3. The spread of tumor

This is the main feature of malignant tumor. Invasive growth of malignant tumors can not only grow and spread in the primary site (direct spread), but also spread to other parts of the body (metastasis) through various channels.

(1) Direct diffusion: Tumor cells infiltrate along stroma, lymphatic vessels, blood vessels or nerve bundles, destroy adjacent normal tissues and organs, and continue to grow, which is called direct diffusion. For example, advanced cervical cancer can spread to the rectum and bladder, and advanced breast cancer can pass through the pectoral muscle and chest cavity and even reach the lungs.

(2) Metastasis: Tumor cells invade lymphatic vessels, blood vessels and body cavities from the primary site, migrate to other places and continue to grow, forming the same type of tumor as the primary tumor. This process is called transfer. Benign tumors do not metastasize, only malignant tumors metastasize. Common transfer routes are as follows:

1) Lymphatic metastasis: Epithelial malignant tumors mostly metastasize through lymphatic channels;

2) Blood metastasis: all kinds of malignant tumors can occur, especially sarcoidosis, renal cancer, liver cancer, thyroid follicular cancer and choriocarcinoma;

3) Implantable metastasis: cancer common in abdominal organs.

4. Invasion and metastasis mechanism of malignant tumor.

(l) local infiltration. The emergence of subclones of tumor cells with strong infiltration ability and the formation of blood vessels in tumor play an important role in local infiltration of tumor.

Steps of local infiltration:

1) Cell adhesion molecules mediate the decrease of tumor cell adhesion;

2) Tumor cells are closely attached to the basement membrane; 3) Degradation of extracellular matrix. After 4 ~ 8 hours of close contact between cancer cells and basement membrane, the main components of extracellular matrix, such as LN, FN, proteoglycan and collagen fiber, can be dissolved by proteolytic enzymes secreted by cancer cells, resulting in local defect of basement membrane.

4) Cancer cells pass through the dissolved basement membrane defect with amoeba movement. After the cancer cells pass through the basement membrane, the above steps are repeated to dissolve the interstitial connective tissue and move in the stroma. When it reaches the blood vessel wall, it passes through the basement membrane of the blood vessel and enters the blood vessel in the same way.

(2) blood diffusion. After a single cancer cell enters a blood vessel, it is generally destroyed by immune cells of the body, but the tumor cell mass with platelet aggregation is not easy to be destroyed, and it can pass through the vascular endothelium and basement membrane through the above-mentioned ways to form a new metastatic focus.

The occurrence of metastasis is not random, but has obvious organ tendency. The location and organ distribution of blood metastasis have special affinity in some tumors, such as lung cancer, adrenal gland and brain, thyroid cancer, renal cancer and prostate cancer, breast cancer, etc., and often metastasize to liver, lung and bone. The reason for this phenomenon is not clear, which may be that there are ligands on the vascular endothelium of these organs, which can specifically bind to adhesion molecules on the surface of cancer cells entering the blood circulation, or because these organs can release chemicals that attract cancer cells.
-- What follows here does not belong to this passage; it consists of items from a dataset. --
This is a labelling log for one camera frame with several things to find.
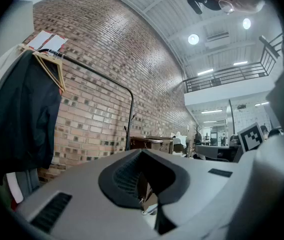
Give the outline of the ceiling air vent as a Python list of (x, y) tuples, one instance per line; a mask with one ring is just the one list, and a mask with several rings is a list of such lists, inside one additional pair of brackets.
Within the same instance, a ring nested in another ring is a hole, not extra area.
[(215, 49), (217, 47), (230, 44), (230, 41), (231, 39), (229, 32), (222, 32), (208, 36), (205, 42), (205, 47), (207, 49)]

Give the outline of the wooden clothes hanger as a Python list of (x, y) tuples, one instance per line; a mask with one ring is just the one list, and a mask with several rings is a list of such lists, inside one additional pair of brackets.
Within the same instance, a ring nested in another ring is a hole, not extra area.
[(24, 44), (18, 44), (17, 49), (20, 51), (20, 54), (17, 56), (17, 58), (21, 58), (24, 55), (33, 54), (36, 52), (36, 50)]
[[(54, 58), (53, 56), (47, 55), (45, 53), (37, 52), (35, 51), (33, 53), (38, 63), (41, 65), (43, 70), (46, 72), (46, 74), (53, 80), (53, 82), (59, 87), (60, 94), (66, 91), (66, 86), (63, 78), (62, 73), (62, 60)], [(57, 75), (58, 78), (56, 78), (53, 73), (49, 70), (47, 65), (44, 63), (45, 61), (50, 62), (57, 67)]]

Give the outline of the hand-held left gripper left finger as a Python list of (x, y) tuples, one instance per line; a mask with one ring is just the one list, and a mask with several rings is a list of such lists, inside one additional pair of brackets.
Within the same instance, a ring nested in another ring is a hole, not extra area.
[(153, 240), (157, 232), (141, 210), (116, 206), (100, 190), (103, 169), (131, 152), (121, 152), (67, 169), (30, 195), (17, 213), (30, 223), (58, 193), (71, 196), (49, 233), (35, 231), (45, 240)]

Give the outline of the white cabinet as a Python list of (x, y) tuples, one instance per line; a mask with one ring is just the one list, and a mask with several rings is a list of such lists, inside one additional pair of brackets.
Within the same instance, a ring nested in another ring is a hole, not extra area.
[(23, 43), (33, 32), (33, 2), (19, 0), (8, 11), (6, 35), (10, 47)]

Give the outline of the red bag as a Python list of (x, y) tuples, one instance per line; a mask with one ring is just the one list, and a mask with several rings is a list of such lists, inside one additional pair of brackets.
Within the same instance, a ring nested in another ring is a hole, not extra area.
[(21, 202), (16, 202), (15, 199), (12, 199), (10, 203), (11, 210), (15, 212), (20, 204)]

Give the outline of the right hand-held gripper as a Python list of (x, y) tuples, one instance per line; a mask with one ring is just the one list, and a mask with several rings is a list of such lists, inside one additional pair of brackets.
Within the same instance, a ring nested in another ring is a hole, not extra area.
[(256, 150), (264, 141), (264, 136), (257, 122), (237, 132), (243, 153)]

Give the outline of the clear eyeglasses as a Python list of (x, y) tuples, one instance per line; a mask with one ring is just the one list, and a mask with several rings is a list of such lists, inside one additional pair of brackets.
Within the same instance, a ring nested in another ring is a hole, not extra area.
[(235, 11), (233, 5), (228, 1), (219, 0), (218, 4), (221, 10), (227, 15), (232, 14)]

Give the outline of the black balcony railing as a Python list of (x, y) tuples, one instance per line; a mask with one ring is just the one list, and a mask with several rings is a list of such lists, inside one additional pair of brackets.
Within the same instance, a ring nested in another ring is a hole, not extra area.
[(282, 55), (283, 34), (277, 35), (271, 41), (260, 36), (259, 41), (263, 45), (259, 61), (240, 63), (186, 79), (183, 81), (185, 93), (271, 76)]

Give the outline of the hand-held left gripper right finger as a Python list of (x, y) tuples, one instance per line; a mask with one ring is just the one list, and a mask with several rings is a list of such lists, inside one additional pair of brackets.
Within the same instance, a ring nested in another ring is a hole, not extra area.
[(158, 212), (154, 228), (146, 217), (141, 226), (143, 236), (208, 236), (222, 220), (229, 220), (238, 198), (231, 191), (242, 176), (242, 163), (180, 158), (161, 151), (145, 149), (142, 155), (160, 165), (150, 171), (164, 190), (158, 195)]

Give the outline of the white cloth bundle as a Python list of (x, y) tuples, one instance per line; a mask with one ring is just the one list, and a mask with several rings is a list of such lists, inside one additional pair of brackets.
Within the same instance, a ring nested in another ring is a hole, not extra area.
[(21, 192), (21, 189), (19, 187), (19, 184), (17, 182), (16, 174), (15, 172), (7, 173), (6, 174), (7, 183), (10, 189), (10, 192), (17, 204), (21, 203), (23, 201), (23, 194)]

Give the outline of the white paper sheet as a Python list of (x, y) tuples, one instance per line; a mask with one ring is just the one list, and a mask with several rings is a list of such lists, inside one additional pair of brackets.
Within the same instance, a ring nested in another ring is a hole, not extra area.
[(37, 36), (35, 36), (28, 44), (34, 50), (39, 49), (45, 41), (47, 41), (52, 36), (52, 33), (42, 30)]
[(67, 41), (67, 38), (60, 37), (56, 34), (42, 47), (42, 49), (49, 49), (57, 52)]

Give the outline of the long black pole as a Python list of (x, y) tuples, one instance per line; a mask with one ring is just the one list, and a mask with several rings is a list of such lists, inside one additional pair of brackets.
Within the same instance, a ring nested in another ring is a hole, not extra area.
[(96, 70), (92, 69), (91, 67), (85, 65), (84, 63), (82, 63), (82, 62), (80, 62), (76, 59), (73, 59), (73, 58), (71, 58), (71, 57), (69, 57), (69, 56), (67, 56), (63, 53), (60, 53), (58, 51), (54, 51), (54, 50), (51, 50), (51, 49), (47, 49), (47, 48), (46, 49), (40, 49), (38, 52), (41, 55), (45, 55), (46, 53), (53, 54), (54, 56), (61, 58), (61, 60), (69, 61), (69, 62), (71, 62), (71, 63), (73, 63), (73, 64), (75, 64), (79, 67), (82, 67), (82, 68), (84, 68), (84, 69), (86, 69), (86, 70), (108, 80), (109, 82), (112, 82), (113, 84), (115, 84), (115, 85), (117, 85), (117, 86), (121, 87), (122, 89), (125, 89), (126, 91), (129, 92), (129, 94), (131, 95), (131, 105), (130, 105), (130, 112), (129, 112), (129, 117), (128, 117), (128, 125), (125, 126), (124, 129), (126, 130), (125, 150), (126, 151), (130, 150), (130, 130), (131, 130), (131, 123), (132, 123), (132, 118), (133, 118), (133, 108), (134, 108), (134, 95), (133, 95), (132, 91), (128, 87), (126, 87), (123, 84), (117, 82), (116, 80), (108, 77), (107, 75), (105, 75), (105, 74), (103, 74), (99, 71), (96, 71)]

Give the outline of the grey desk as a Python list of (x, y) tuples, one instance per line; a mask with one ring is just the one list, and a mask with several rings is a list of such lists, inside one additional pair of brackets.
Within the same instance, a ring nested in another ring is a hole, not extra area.
[(242, 147), (197, 145), (195, 154), (203, 160), (238, 163), (243, 155)]

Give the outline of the black jacket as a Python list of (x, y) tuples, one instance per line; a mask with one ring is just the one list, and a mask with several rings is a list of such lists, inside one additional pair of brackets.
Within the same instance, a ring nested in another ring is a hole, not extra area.
[(5, 174), (48, 169), (60, 89), (27, 50), (0, 88), (0, 185)]

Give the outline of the white plastic bag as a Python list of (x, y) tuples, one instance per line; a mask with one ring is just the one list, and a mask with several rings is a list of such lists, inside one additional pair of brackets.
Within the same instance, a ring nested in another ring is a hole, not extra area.
[(171, 133), (171, 138), (173, 139), (173, 145), (182, 145), (183, 148), (186, 148), (186, 138), (187, 136), (181, 135), (178, 131), (177, 133)]

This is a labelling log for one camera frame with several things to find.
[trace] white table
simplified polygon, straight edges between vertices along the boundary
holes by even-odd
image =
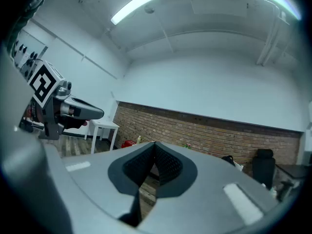
[[[93,139],[92,139],[92,146],[91,146],[91,154],[94,154],[94,147],[96,145],[96,139],[98,136],[98,128],[108,128],[108,129],[114,129],[114,135],[113,135],[113,139],[112,139],[112,143],[111,143],[111,148],[109,151],[111,151],[114,147],[114,142],[115,142],[115,138],[117,135],[117,131],[119,126],[116,125],[115,123],[113,123],[112,121],[106,121],[103,119],[92,119],[89,121],[89,127],[88,130],[86,131],[86,134],[84,135],[84,139],[87,139],[87,135],[90,129],[90,124],[93,124],[95,126],[94,128],[94,132],[93,132]],[[101,136],[99,137],[99,140],[102,140],[102,136],[103,136],[103,130],[101,133]]]

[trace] bottle
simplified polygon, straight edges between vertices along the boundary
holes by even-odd
[[[136,144],[139,145],[141,142],[141,135],[137,138]]]

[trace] black backpack
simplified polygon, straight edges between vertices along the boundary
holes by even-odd
[[[227,161],[227,162],[229,162],[230,164],[232,164],[232,165],[235,166],[234,161],[233,161],[233,156],[232,156],[232,155],[224,156],[224,157],[222,157],[221,159],[223,159],[223,160],[225,160],[225,161]]]

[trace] wooden floor
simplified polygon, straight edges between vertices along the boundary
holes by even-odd
[[[33,134],[38,136],[41,130],[34,129]],[[70,157],[76,155],[85,155],[91,153],[92,139],[80,137],[71,137],[61,135],[59,140],[42,139],[44,144],[53,144],[58,150],[60,157]],[[96,141],[95,153],[107,152],[110,149],[110,143],[106,140]],[[156,203],[156,189],[159,186],[159,181],[148,176],[139,189],[140,192],[140,207],[142,219],[151,211]]]

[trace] table top
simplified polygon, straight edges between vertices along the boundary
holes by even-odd
[[[309,173],[309,167],[303,165],[276,165],[291,178],[305,178]]]
[[[99,127],[119,128],[119,126],[113,123],[112,121],[108,121],[105,119],[92,119],[91,121],[94,125],[97,125]]]

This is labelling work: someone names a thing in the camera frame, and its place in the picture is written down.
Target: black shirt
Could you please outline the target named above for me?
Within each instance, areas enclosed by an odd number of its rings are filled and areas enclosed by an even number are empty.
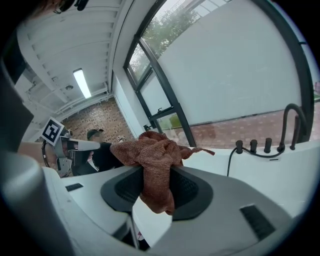
[[[124,166],[110,151],[112,143],[102,142],[100,148],[93,150],[92,161],[99,172]]]

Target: crumpled brown towel
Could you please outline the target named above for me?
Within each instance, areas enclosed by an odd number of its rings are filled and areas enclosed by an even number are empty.
[[[142,133],[138,140],[112,144],[110,151],[125,166],[142,165],[144,188],[141,200],[156,214],[166,212],[172,215],[175,210],[173,195],[169,189],[170,167],[182,166],[182,159],[193,153],[211,150],[179,146],[165,134],[155,131]]]
5. Classification and staging of tumors: generally only used for malignant tumors.

Tumor classification: Grade I differentiation is good, belonging to low-grade malignancy; Grade ⅱ is moderately differentiated and moderately malignant; Grade ⅲ differentiation is poor and the degree of malignancy is high.

Tumor staging: TNM staging system is generally used. According to the size, infiltration depth and scope of the primary tumor, and whether adjacent organs are involved, whether there is lymph node metastasis, whether there is blood-borne or other distant metastasis, the course of tumor development is determined sooner or later.